Dhaneesh Kumar Gopalakrishnan, PhD student, Monash University
The Kagome lattice in two-dimensional (2D) and layered materials hosts both Dirac-like and flat electronic bands, offering a rich space to realise strongly correlated electronic phases of matter. There is growing effort in the theoretical prediction and experimental realisation of these phenomena in organic and metal-organic nanomaterials using the versatile protocols of bottom-up self-assembly. Here we report the synthesis of a 2D metal-organic framework (MOF) with honeycomb-Kagome (HK) crystal structure via coordination of copper atoms with di-cyano-anthracene (DCA) molecules on a Ag(111) noble metal surface.

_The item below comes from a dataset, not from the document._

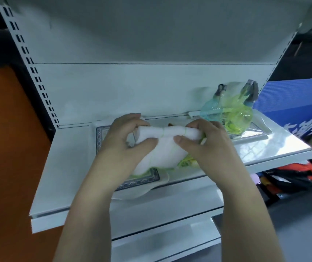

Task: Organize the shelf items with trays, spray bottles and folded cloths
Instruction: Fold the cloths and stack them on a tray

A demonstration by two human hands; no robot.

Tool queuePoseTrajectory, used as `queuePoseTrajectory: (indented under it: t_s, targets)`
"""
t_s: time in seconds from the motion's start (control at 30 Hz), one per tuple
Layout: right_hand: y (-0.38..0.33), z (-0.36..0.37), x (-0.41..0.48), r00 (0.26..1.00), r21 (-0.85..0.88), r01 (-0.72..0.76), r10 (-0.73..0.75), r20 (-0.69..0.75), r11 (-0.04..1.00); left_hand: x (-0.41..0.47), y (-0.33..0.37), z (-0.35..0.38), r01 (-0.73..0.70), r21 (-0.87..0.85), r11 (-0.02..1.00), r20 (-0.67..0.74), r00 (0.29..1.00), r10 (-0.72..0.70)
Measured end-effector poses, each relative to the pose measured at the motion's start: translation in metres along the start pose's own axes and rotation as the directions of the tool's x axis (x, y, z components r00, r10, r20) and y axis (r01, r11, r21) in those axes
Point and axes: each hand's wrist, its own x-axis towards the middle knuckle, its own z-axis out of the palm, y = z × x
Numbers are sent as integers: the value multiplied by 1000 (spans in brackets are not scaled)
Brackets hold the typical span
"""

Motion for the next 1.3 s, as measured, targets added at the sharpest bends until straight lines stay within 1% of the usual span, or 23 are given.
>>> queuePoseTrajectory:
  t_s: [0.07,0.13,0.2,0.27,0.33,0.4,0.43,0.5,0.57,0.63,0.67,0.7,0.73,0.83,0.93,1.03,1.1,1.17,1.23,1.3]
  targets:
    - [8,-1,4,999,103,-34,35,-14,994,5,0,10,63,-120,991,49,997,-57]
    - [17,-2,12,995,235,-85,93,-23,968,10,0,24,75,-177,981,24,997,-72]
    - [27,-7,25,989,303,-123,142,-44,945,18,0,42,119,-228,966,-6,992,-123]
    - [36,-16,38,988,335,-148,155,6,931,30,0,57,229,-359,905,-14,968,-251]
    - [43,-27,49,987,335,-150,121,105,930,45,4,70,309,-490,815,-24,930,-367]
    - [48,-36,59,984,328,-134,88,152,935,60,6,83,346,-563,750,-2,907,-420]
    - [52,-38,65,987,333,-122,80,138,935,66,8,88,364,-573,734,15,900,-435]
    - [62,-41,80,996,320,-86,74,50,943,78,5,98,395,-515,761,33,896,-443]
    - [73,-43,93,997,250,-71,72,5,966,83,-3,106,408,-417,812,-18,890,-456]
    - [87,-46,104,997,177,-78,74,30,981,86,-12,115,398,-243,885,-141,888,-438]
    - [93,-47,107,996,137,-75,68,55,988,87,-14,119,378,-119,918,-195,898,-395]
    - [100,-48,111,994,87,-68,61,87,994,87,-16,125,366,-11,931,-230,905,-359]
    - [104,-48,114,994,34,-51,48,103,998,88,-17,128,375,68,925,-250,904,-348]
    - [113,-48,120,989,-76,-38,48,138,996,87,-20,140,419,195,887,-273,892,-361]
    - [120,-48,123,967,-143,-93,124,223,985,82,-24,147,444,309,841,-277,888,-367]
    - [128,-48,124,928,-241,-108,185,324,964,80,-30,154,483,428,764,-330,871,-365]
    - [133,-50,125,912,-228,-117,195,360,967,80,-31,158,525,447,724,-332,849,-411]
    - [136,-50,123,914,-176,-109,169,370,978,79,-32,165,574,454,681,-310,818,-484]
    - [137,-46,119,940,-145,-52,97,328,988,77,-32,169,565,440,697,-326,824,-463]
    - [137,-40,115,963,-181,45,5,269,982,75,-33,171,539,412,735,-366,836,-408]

We directly observe Kondo screening of magnetic moments from unpaired electrons in the 2D MOF partially filled HK valence band via low-temperature scanning tunnelling spectroscopy. A Kondo temperature of 124 (140) K on the Cu (DCA) sites is determined from fitting temperature dependent measurements. These observations are consistent with supporting DFT+U calculations. Our work paves the way for atomically precise, meso-scaled 2D metal-organic frameworks for strongly correlated electronics.
About the presenter
Dhaneesh Kumar Gopalakrishnan is an PhD student working with Dr Agustin Schiffrin at Monash University. Within FLEET’s research theme 1 and Enabling technology theme A, Dhaneesh synthesises and characterises 2D organic-based materials, searching for those that exhibit topological electronic properties. Synthesis and characterisation of these materials are carried out in the state-of-the-art scanning probe microscopy set-up in the Schiffrin lab, enabling precise engineering and probing of these materials down to the atomic scale.